Privacy Groups Troubled By DoubleClick-Abacus Deal

Several online privacy groups, including Junkbusters Corp. and the Electronic Privacy Information Center, areraising red flags about the acquisition of Abacus Direct Corp. by ad network DoubleClick Inc.

Several online privacy groups, including Junkbusters Corp. and the Electronic Privacy Information Center, are raising red flags about the acquisition of Abacus Direct Corp. by ad network DoubleClick Inc.

The privacy groups said they sent an open letter to the company, the Federal Trade Commission and some members of Congress.

“By synchronizing cookies with name and address from email, registrations and e-commerce transactions, the merged company would have a surveillance database of Orwellian proportions,” said Junkbusters President Jason Catlett.

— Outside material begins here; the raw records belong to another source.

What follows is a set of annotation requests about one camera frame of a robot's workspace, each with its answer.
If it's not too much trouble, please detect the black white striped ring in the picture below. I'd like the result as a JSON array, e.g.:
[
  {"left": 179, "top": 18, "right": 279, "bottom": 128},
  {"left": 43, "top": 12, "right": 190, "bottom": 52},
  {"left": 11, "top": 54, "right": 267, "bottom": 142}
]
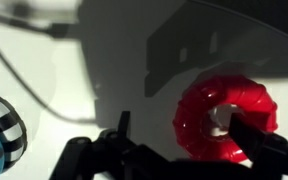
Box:
[{"left": 0, "top": 88, "right": 28, "bottom": 173}]

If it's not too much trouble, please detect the thick black cable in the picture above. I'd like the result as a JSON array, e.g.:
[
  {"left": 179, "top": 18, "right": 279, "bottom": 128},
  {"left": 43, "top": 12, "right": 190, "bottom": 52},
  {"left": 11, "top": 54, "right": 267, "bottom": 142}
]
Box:
[{"left": 0, "top": 8, "right": 80, "bottom": 39}]

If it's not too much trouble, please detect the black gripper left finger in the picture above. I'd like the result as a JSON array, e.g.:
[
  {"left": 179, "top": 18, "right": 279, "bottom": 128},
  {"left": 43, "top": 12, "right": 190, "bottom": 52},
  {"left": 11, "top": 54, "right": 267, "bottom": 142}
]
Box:
[{"left": 49, "top": 110, "right": 185, "bottom": 180}]

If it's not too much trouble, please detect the thin black cable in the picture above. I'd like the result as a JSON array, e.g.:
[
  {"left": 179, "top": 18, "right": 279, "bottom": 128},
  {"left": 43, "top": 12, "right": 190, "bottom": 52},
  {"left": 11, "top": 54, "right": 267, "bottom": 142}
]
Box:
[{"left": 0, "top": 29, "right": 100, "bottom": 125}]

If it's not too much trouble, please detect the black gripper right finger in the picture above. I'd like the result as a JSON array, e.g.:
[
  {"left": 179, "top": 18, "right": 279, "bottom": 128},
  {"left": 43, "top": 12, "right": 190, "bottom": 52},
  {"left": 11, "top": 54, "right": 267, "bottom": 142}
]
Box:
[{"left": 229, "top": 112, "right": 288, "bottom": 180}]

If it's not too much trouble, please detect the red plastic ring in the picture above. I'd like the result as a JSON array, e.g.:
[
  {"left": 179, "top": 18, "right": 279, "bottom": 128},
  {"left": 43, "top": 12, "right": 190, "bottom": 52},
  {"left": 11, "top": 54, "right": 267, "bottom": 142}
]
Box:
[{"left": 172, "top": 74, "right": 279, "bottom": 163}]

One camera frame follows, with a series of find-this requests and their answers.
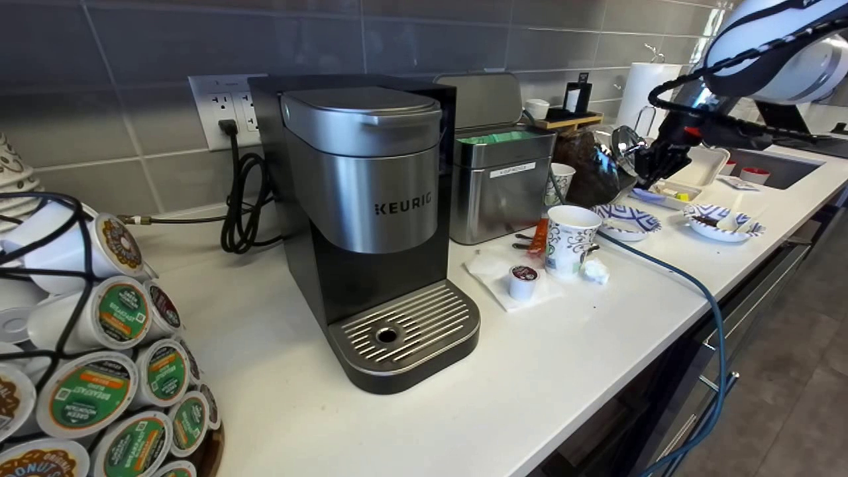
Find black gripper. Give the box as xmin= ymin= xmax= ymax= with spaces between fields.
xmin=633 ymin=104 xmax=724 ymax=187

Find beige plastic tray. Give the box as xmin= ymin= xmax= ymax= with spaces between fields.
xmin=649 ymin=142 xmax=736 ymax=212

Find blue patterned paper plate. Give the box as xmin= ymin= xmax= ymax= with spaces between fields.
xmin=594 ymin=202 xmax=663 ymax=245

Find white paper towel roll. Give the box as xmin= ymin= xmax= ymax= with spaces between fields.
xmin=615 ymin=57 xmax=687 ymax=139

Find patterned plate with coffee grounds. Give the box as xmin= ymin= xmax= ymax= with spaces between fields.
xmin=682 ymin=202 xmax=763 ymax=249

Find patterned paper cup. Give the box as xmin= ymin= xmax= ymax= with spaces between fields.
xmin=547 ymin=158 xmax=580 ymax=212
xmin=544 ymin=203 xmax=605 ymax=277

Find wooden rack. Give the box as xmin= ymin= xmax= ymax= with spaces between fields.
xmin=527 ymin=109 xmax=605 ymax=134

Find steel sink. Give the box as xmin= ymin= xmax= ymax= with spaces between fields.
xmin=727 ymin=145 xmax=822 ymax=191

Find small white creamer cup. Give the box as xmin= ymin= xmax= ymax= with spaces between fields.
xmin=577 ymin=255 xmax=612 ymax=288

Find orange stirrer sticks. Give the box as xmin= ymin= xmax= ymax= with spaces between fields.
xmin=508 ymin=218 xmax=552 ymax=259

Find stainless steel box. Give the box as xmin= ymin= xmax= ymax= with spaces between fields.
xmin=447 ymin=74 xmax=559 ymax=249

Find single coffee pod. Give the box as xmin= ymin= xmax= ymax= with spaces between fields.
xmin=506 ymin=263 xmax=544 ymax=302

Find white tray with pods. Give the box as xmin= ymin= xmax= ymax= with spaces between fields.
xmin=462 ymin=249 xmax=570 ymax=316

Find Keurig coffee machine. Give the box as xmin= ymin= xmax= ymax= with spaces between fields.
xmin=250 ymin=74 xmax=486 ymax=396

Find coffee pod green lid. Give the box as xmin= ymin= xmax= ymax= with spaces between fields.
xmin=26 ymin=272 xmax=154 ymax=353
xmin=35 ymin=349 xmax=141 ymax=441
xmin=136 ymin=335 xmax=197 ymax=411
xmin=89 ymin=408 xmax=176 ymax=477
xmin=168 ymin=390 xmax=213 ymax=461

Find coffee pod brown lid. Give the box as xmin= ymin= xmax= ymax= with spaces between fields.
xmin=0 ymin=436 xmax=92 ymax=477
xmin=42 ymin=208 xmax=148 ymax=282

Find long thin cable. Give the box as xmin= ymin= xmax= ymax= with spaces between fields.
xmin=596 ymin=228 xmax=743 ymax=477

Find black power cord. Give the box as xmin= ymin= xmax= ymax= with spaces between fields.
xmin=217 ymin=116 xmax=278 ymax=259

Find white wall outlet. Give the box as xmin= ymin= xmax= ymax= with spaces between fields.
xmin=185 ymin=70 xmax=266 ymax=151

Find wire coffee pod carousel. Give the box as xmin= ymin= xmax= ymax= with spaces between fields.
xmin=0 ymin=129 xmax=226 ymax=477

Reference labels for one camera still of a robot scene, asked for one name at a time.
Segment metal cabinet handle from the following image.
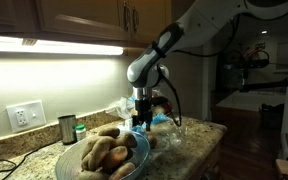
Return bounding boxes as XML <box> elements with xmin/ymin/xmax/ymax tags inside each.
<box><xmin>122</xmin><ymin>1</ymin><xmax>131</xmax><ymax>33</ymax></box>
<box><xmin>131</xmin><ymin>6</ymin><xmax>140</xmax><ymax>34</ymax></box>

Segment black camera stand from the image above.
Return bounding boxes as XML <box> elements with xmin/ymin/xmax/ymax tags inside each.
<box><xmin>223</xmin><ymin>49</ymin><xmax>288</xmax><ymax>94</ymax></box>

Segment blue clear plastic potato bag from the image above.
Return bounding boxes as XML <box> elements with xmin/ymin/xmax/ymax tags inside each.
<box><xmin>117</xmin><ymin>113</ymin><xmax>190</xmax><ymax>158</ymax></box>

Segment white pill bottle green cap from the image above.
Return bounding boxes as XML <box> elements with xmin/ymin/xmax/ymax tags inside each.
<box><xmin>75</xmin><ymin>124</ymin><xmax>87</xmax><ymax>142</ymax></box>

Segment white outlet switch plate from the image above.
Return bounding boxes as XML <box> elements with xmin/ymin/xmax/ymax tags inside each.
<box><xmin>6</xmin><ymin>99</ymin><xmax>47</xmax><ymax>134</ymax></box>

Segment metal cup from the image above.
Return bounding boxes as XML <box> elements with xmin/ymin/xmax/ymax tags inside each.
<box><xmin>57</xmin><ymin>114</ymin><xmax>78</xmax><ymax>145</ymax></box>

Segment brown potato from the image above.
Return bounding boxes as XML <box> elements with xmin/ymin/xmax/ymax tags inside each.
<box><xmin>147</xmin><ymin>134</ymin><xmax>158</xmax><ymax>150</ymax></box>
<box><xmin>75</xmin><ymin>169</ymin><xmax>105</xmax><ymax>180</ymax></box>
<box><xmin>81</xmin><ymin>135</ymin><xmax>117</xmax><ymax>171</ymax></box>
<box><xmin>115</xmin><ymin>132</ymin><xmax>138</xmax><ymax>149</ymax></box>
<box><xmin>108</xmin><ymin>162</ymin><xmax>137</xmax><ymax>180</ymax></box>
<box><xmin>98</xmin><ymin>127</ymin><xmax>121</xmax><ymax>138</ymax></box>
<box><xmin>100</xmin><ymin>145</ymin><xmax>129</xmax><ymax>171</ymax></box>

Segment clear glass bowl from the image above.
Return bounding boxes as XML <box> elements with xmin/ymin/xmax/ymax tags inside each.
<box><xmin>54</xmin><ymin>129</ymin><xmax>152</xmax><ymax>180</ymax></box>

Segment clear bread bag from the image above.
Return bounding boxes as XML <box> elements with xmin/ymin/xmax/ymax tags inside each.
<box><xmin>150</xmin><ymin>89</ymin><xmax>172</xmax><ymax>116</ymax></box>

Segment dark floor bin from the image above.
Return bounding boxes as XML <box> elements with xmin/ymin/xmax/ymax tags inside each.
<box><xmin>260</xmin><ymin>103</ymin><xmax>285</xmax><ymax>131</ymax></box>

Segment black power cord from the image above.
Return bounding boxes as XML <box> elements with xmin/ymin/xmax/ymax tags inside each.
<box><xmin>0</xmin><ymin>141</ymin><xmax>63</xmax><ymax>176</ymax></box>

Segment under-cabinet light strip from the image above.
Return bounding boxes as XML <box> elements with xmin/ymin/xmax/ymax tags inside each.
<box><xmin>0</xmin><ymin>34</ymin><xmax>124</xmax><ymax>57</ymax></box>

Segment red round produce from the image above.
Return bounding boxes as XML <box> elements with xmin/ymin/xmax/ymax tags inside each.
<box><xmin>163</xmin><ymin>101</ymin><xmax>174</xmax><ymax>114</ymax></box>

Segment red bicycle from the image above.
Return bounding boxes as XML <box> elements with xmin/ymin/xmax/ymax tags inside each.
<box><xmin>238</xmin><ymin>41</ymin><xmax>271</xmax><ymax>69</ymax></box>

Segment wooden wall cabinet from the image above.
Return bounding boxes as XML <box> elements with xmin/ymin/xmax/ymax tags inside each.
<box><xmin>0</xmin><ymin>0</ymin><xmax>173</xmax><ymax>56</ymax></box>

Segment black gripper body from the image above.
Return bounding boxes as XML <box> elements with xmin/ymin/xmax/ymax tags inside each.
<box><xmin>132</xmin><ymin>98</ymin><xmax>154</xmax><ymax>118</ymax></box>

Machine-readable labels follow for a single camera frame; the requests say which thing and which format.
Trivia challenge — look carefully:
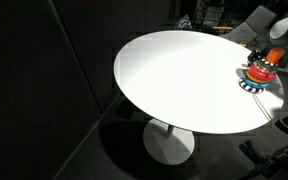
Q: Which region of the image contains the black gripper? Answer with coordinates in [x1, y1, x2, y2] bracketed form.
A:
[247, 48, 269, 66]

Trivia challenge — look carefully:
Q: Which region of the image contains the wooden bar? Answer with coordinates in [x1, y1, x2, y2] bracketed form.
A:
[212, 25, 235, 32]

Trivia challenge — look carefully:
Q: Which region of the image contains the dark metal rack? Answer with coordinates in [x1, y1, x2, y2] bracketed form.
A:
[193, 0, 238, 28]

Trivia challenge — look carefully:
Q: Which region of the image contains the patterned black object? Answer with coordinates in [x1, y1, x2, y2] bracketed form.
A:
[175, 14, 193, 31]

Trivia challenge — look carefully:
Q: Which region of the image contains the clear plastic toy ring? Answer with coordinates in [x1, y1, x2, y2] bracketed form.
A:
[253, 59, 279, 75]

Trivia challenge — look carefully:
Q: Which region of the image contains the black white checkered ring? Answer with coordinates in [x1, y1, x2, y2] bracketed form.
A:
[259, 57, 282, 69]

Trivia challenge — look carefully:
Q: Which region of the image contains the rainbow ring stacking toy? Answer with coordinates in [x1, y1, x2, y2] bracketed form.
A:
[238, 47, 287, 95]

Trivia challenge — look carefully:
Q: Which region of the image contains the red toy ring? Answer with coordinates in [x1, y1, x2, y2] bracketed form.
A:
[248, 64, 277, 81]

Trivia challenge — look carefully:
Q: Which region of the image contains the orange toy ring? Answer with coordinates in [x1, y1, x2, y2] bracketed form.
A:
[246, 70, 272, 84]

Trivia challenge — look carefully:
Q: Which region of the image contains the blue toy ring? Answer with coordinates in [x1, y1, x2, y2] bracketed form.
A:
[243, 75, 270, 90]

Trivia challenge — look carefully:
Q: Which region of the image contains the white table pedestal base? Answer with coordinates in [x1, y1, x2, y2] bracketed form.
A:
[142, 117, 196, 166]

Abacus Direct has stored data on more than 2.4 billion consumer purchases through 1,100 catalogs. DoubleClick wants to use that information along with its own data to deliver targeted ads to consumers, and is willing to pony up more than $800 million in stock for the privilege.

The privacy groups said the proposed combination amounts to a “surveillance machine of unprecedented breadth and depth, posing unacceptable privacy dangers to the public. . .The ads will be watching the consumers, reporting their individual movements through cyberspace, on demand to potentially thousands of organizations.”

DoubleClick President Kevin Ryan told Reuters the company has no interest in annoying consumers with unwanted contacts and allows anyone to ask to be excluded from its database.

“We want to make sure the right message gets to the right consumer,” Ryan said. “We have a track record of doing things in an incredibly responsible manner.”

DoubleClick allows consumers to prevent information from being collected by opting out at this location , Ryan said.

Junkbusters and the Electronic Privacy Information Center both also recently protested Intel Corp.’s plans to include a serial number on its Pentium III microprocessor. Intel bowed to the pressure by changing the feature so it’s turned off unless a user activates it manually.

Could the whole matter be resolved in an opt-in manner? Rosalind Resnick, president of email marketing firm NetCreations Inc., thinks the answer may be yes.

“While we believe that an Abacus for the Web presents tremendous opportunities for Internet marketers to reach their customers more effectively, we also believe that such a database needs to be developed in an opt-in manner that respects consumer privacy and choice.”